__Instructions for the task__: Within the listing below, show every line that contains the word "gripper".

__Extracted material__:
-.-.-
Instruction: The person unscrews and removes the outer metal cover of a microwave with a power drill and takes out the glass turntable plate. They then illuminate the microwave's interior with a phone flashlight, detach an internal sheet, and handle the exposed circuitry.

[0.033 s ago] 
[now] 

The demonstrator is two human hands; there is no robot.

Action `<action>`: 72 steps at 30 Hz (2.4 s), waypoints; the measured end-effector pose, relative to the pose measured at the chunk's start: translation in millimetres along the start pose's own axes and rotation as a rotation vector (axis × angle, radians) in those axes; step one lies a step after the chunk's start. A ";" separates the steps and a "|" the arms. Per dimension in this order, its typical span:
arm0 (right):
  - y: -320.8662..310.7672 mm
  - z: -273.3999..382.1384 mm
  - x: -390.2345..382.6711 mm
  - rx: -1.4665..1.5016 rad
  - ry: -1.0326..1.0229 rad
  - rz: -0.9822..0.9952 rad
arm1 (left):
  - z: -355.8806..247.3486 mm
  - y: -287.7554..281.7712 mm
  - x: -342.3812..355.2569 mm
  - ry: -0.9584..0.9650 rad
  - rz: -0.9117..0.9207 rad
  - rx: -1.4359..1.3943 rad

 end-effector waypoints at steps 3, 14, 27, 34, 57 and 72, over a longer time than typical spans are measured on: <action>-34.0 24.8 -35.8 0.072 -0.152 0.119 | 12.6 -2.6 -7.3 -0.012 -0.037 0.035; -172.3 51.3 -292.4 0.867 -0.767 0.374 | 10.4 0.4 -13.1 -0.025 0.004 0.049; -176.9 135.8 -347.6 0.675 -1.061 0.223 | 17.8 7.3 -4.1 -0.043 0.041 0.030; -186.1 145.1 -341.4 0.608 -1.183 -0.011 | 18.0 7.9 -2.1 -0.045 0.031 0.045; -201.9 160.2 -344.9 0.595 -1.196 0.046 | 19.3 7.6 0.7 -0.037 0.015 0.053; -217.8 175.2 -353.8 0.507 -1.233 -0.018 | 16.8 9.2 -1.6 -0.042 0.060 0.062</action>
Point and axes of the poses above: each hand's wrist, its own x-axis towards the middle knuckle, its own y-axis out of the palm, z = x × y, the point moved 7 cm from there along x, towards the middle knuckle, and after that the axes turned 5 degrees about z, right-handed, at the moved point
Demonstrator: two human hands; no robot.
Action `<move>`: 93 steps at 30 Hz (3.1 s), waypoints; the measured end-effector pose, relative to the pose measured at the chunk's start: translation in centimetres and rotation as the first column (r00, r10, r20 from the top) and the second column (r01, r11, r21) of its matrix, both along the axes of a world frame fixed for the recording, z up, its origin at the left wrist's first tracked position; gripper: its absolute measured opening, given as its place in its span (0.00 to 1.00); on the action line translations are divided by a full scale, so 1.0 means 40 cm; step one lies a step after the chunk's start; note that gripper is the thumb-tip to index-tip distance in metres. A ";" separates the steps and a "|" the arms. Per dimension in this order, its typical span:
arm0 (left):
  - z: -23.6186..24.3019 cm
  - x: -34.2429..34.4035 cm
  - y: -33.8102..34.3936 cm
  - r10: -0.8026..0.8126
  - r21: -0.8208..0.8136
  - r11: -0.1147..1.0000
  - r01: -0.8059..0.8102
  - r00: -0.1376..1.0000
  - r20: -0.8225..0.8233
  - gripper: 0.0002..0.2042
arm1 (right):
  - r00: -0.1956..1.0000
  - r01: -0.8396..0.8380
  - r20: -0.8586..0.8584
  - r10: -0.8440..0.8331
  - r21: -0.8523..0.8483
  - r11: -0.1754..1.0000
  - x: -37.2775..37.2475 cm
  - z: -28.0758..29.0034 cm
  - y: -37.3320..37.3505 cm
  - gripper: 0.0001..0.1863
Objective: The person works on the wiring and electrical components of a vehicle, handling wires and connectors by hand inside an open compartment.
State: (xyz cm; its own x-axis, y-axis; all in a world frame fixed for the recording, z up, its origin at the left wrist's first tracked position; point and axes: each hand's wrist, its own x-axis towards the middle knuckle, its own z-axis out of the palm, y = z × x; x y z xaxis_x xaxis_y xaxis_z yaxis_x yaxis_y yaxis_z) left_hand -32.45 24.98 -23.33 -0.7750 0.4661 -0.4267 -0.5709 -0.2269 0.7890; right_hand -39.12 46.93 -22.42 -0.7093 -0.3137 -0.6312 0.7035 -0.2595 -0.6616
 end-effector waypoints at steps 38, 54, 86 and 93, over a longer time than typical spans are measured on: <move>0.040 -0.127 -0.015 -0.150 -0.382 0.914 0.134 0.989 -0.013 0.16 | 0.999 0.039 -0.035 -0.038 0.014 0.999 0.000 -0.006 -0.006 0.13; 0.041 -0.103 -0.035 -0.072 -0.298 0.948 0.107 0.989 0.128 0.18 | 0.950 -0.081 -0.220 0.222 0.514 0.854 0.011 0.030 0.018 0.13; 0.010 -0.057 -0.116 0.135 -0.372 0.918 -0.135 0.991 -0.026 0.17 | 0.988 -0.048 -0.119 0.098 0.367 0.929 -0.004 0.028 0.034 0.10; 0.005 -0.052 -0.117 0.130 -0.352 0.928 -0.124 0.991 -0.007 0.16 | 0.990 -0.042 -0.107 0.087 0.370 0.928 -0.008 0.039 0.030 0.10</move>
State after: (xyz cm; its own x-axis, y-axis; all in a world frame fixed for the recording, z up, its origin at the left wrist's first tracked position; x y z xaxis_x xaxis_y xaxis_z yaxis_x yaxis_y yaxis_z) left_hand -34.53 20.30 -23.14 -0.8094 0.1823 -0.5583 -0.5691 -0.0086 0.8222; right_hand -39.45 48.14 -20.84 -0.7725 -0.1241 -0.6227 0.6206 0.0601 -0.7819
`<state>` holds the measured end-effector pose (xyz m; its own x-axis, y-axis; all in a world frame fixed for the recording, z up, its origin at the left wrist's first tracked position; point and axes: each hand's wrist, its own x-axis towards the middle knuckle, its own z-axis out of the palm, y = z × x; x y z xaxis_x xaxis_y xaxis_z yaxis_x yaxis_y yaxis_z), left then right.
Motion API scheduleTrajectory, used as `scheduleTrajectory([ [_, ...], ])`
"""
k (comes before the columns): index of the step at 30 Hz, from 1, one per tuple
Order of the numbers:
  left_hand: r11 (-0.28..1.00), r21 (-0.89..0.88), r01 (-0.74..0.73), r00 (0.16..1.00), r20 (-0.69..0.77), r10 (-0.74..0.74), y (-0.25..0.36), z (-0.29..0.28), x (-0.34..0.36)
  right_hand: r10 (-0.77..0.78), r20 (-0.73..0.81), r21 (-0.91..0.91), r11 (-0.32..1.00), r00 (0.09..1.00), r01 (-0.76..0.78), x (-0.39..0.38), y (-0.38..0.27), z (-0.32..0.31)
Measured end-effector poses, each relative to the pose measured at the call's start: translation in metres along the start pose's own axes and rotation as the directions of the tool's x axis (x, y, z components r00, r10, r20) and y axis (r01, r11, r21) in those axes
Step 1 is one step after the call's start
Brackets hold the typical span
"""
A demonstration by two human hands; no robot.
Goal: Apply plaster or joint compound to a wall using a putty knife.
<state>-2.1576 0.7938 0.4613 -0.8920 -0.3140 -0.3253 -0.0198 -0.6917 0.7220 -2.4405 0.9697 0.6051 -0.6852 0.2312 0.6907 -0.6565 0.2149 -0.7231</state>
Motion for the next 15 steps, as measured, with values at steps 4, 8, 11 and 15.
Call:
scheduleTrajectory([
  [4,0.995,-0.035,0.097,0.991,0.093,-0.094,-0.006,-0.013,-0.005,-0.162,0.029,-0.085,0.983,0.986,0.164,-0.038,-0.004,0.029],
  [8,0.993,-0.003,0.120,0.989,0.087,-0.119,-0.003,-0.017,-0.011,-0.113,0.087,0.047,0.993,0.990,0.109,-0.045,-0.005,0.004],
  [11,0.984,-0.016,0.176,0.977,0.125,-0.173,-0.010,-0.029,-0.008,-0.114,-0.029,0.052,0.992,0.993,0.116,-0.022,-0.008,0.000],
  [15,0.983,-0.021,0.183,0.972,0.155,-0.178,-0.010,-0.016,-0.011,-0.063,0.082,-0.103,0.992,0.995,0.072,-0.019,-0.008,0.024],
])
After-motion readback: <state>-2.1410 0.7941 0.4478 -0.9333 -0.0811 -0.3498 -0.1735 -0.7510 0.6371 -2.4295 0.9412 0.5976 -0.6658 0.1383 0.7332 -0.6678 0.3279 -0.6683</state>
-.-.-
__Solution to this task__:
Action `<move>`: 93 steps at 30 Hz (3.1 s), waypoints; the measured end-effector pose, relative to the pose measured at the chunk's start: translation in centimetres and rotation as the first column (r00, r10, r20 from the top) and the second column (r01, r11, r21) of its matrix, both along the axes of a world frame fixed for the recording, z up, its origin at the left wrist's first tracked position; gripper: its absolute measured opening, given as its place in its span (0.00 to 1.00); on the action line translations are divided by a full scale, so 1.0 means 40 cm; step one lies a step after the chunk's start; note that gripper is the thumb-tip to index-tip distance in metres. A ";" separates the steps and a "|" the arms. Per dimension in this order, its typical span:
  - gripper: 0.0002..0.2042
  - gripper: 0.0001..0.1863

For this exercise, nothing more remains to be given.